◆ **Material provided**:
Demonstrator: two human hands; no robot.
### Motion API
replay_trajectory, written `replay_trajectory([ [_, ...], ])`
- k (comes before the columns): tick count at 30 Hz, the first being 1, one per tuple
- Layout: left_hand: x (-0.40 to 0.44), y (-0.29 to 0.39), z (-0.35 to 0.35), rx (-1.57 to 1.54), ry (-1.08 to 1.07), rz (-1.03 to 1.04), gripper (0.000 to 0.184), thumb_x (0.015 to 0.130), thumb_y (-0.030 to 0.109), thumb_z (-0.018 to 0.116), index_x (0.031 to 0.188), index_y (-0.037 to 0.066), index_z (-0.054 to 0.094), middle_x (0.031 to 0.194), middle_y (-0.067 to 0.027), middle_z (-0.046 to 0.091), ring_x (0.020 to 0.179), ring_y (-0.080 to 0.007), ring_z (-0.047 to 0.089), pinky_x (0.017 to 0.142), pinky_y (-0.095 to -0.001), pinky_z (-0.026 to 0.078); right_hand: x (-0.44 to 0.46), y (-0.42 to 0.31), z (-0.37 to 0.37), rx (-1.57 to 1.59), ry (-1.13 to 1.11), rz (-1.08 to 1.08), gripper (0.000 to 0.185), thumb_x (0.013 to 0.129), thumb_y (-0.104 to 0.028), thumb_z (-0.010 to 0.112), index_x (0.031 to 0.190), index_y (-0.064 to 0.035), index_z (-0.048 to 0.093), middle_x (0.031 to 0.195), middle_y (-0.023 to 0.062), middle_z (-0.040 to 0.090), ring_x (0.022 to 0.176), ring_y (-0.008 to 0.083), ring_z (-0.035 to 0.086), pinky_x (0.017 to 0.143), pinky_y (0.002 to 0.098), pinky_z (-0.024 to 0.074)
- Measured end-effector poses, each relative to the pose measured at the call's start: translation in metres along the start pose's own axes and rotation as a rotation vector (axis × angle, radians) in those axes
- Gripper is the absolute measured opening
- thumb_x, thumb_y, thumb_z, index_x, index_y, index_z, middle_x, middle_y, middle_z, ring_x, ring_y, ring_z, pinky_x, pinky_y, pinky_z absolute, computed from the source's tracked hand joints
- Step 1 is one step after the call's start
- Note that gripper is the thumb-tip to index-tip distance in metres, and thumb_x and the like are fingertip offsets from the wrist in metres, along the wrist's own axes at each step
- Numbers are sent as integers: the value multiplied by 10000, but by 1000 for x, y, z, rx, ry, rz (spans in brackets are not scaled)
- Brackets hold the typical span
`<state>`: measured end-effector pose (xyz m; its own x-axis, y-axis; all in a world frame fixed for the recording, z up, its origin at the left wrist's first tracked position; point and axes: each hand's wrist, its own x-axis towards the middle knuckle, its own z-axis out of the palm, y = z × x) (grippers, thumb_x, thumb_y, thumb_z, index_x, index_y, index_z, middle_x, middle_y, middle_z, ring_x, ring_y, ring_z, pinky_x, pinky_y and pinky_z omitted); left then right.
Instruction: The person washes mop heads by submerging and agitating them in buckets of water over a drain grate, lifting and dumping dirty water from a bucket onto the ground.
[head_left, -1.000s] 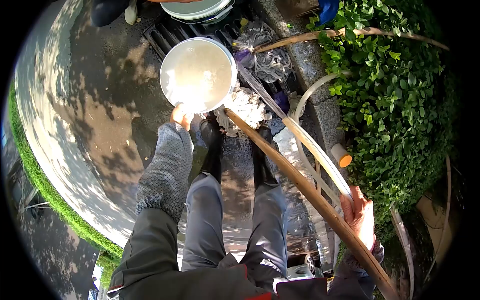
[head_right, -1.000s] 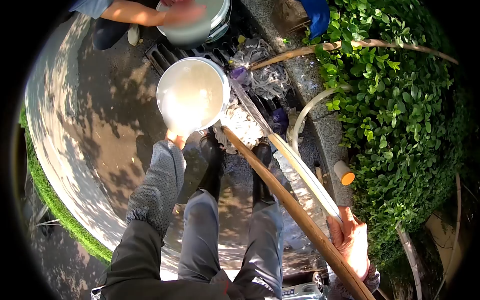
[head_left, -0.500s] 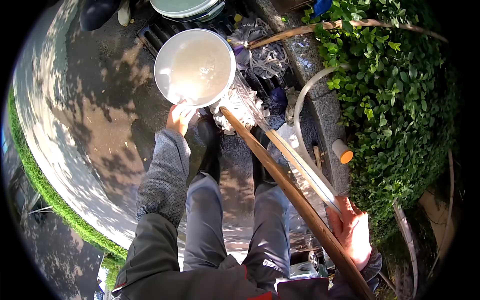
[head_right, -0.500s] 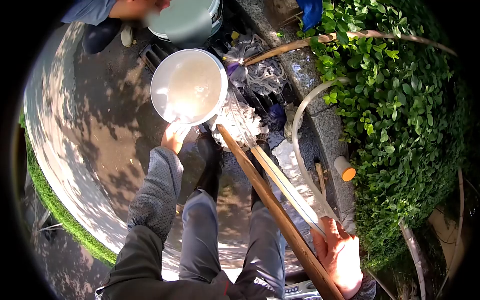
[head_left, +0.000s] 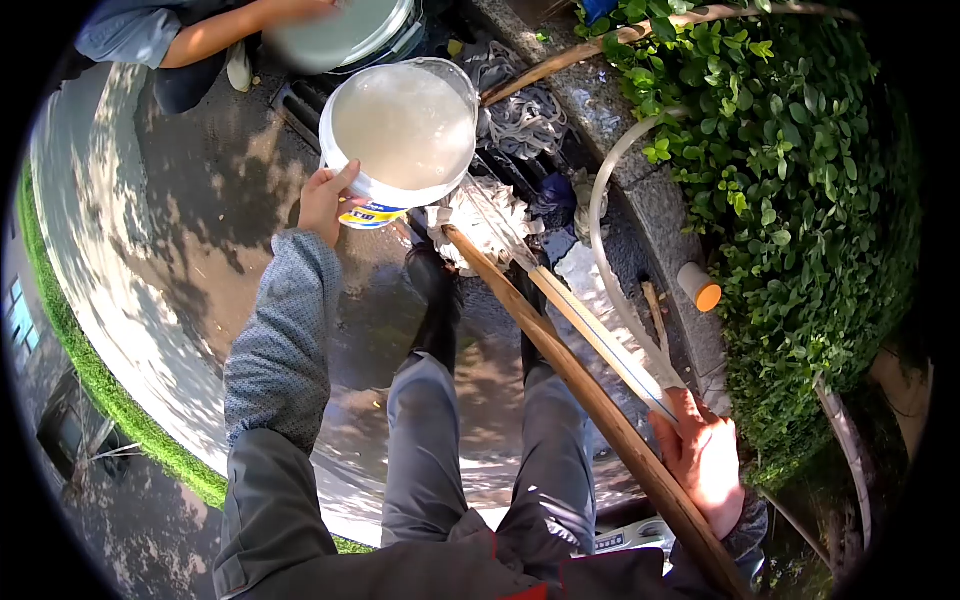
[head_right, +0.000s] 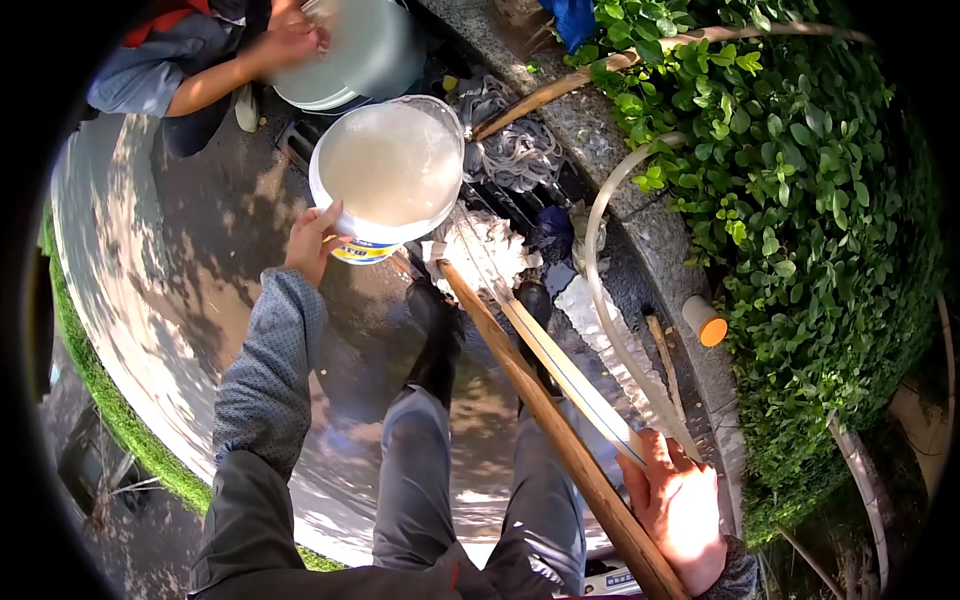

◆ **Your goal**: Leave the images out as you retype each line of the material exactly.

◆ **Your response**:
Demonstrator: two human hands; no robot.
### Motion API
replay_trajectory, written `replay_trajectory([ [_, ...], ])`
- k (comes before the columns): tick count at 30 Hz, the first being 1, one per tuple
- Layout: left_hand: x (-0.40 to 0.44), y (-0.29 to 0.39), z (-0.35 to 0.35), rx (-1.57 to 1.54), ry (-1.08 to 1.07), rz (-1.03 to 1.04), gripper (0.000 to 0.184), thumb_x (0.015 to 0.130), thumb_y (-0.030 to 0.109), thumb_z (-0.018 to 0.116), index_x (0.031 to 0.188), index_y (-0.037 to 0.066), index_z (-0.054 to 0.094), middle_x (0.031 to 0.194), middle_y (-0.067 to 0.027), middle_z (-0.046 to 0.091), ring_x (0.020 to 0.179), ring_y (-0.080 to 0.007), ring_z (-0.047 to 0.089), pinky_x (0.017 to 0.142), pinky_y (-0.095 to -0.001), pinky_z (-0.026 to 0.078); right_hand: x (-0.44 to 0.46), y (-0.42 to 0.31), z (-0.37 to 0.37), rx (-1.57 to 1.59), ry (-1.13 to 1.11), rz (-1.08 to 1.08), gripper (0.000 to 0.185), thumb_x (0.013 to 0.129), thumb_y (-0.104 to 0.028), thumb_z (-0.010 to 0.112), index_x (0.031 to 0.190), index_y (-0.064 to 0.035), index_z (-0.048 to 0.093), middle_x (0.031 to 0.195), middle_y (-0.023 to 0.062), middle_z (-0.040 to 0.090), ring_x (0.022 to 0.176), ring_y (-0.008 to 0.083), ring_z (-0.035 to 0.086), pinky_x (0.017 to 0.143), pinky_y (0.002 to 0.098), pinky_z (-0.024 to 0.074)
- Measured end-effector poses, each relative to the pose measured at the call's start: translation in metres along the start pose's own axes and rotation as a rotation vector (axis × angle, radians) in those axes
- Gripper is the absolute measured opening
- thumb_x, thumb_y, thumb_z, index_x, index_y, index_z, middle_x, middle_y, middle_z, ring_x, ring_y, ring_z, pinky_x, pinky_y, pinky_z absolute, computed from the source's tracked hand joints
- Step 1 is one step after the call's start
- Note that gripper is the thumb-tip to index-tip distance in metres, and thumb_x and the like are fingertip offsets from the wrist in metres, along the wrist's own axes at each step
- Numbers are sent as integers: the value multiplied by 10000, but by 1000 for x, y, z, rx, ry, rz (spans in brackets are not scaled)
- Brackets hold the typical span
`<state>`: measured end-effector pose (xyz m; its own x-axis, y-axis; all in a world frame fixed for the recording, z up, its origin at the left wrist's first tracked position; point and axes: each hand's wrist, its own x-axis towards the middle knuckle, its own z-axis out of the palm, y = z × x) (grippers, thumb_x, thumb_y, thumb_z, index_x, index_y, index_z, middle_x, middle_y, middle_z, ring_x, ring_y, ring_z, pinky_x, pinky_y and pinky_z omitted); left then right.
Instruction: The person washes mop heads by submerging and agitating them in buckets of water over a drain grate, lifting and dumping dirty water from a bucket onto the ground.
[head_left, -1.000s] 
[head_right, -1.000s] 
[head_left, -0.500s] 
[head_right, -0.500s] 
[head_left, +0.000s] 
[head_right, +0.000s] 

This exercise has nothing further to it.